Especialistas señalan que este fenómeno responde a cuatro elementos principales: el encarecimiento de la tecnología, el poder del mercado farmacéutico, la escasez de especialistas y las fallas o saturación en el sector público que obligan a la población a buscar alternativas privadas. Incluso afiliados al IMSS o ISSSTE sufragan costos de su propio bolsillo por la falta de cobertura total o al desabasto.
El impacto en el gasto familiar es profundo y afecta de manera desproporcionada a los hogares de menores ingresos.

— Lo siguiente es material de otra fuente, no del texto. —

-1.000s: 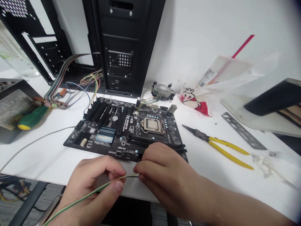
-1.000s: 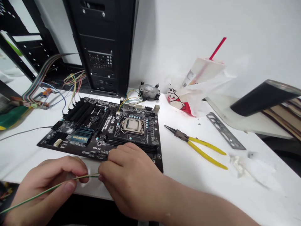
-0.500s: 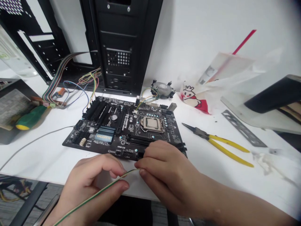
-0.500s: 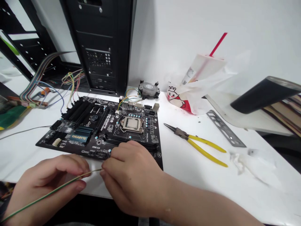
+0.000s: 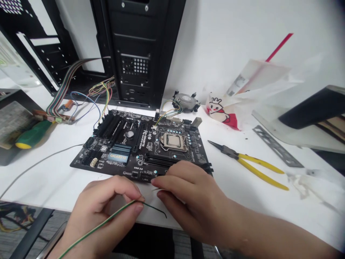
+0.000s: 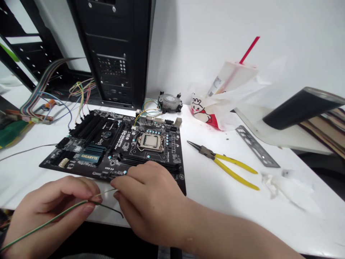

Por ejemplo, el costo de medicamentos esenciales como la metformina experimentó incrementos drásticos entre 2018 y 2024. Según datos de la ENIGH, cada hogar destina miles de pesos anuales de su presupuesto personal a la salud, concentrando una parte muy importante en la adquisición de medicinas y tratamientos sin receta, a pesar de contar formalmente con algún tipo de derechohabiencia.
Esta dinámica pone bajo lupa el nivel del presupuesto público que se destina al sector salud en el país. Aunque se asignan recursos importantes, están muy por debajo del porcentaje del Producto Interno Bruto (PIB) recomendado por los organismos internacionales, lo que limita la capacidad de respuesta del Estado y perpetuando la alta dependencia del gasto de bolsillo de los ciudadanos.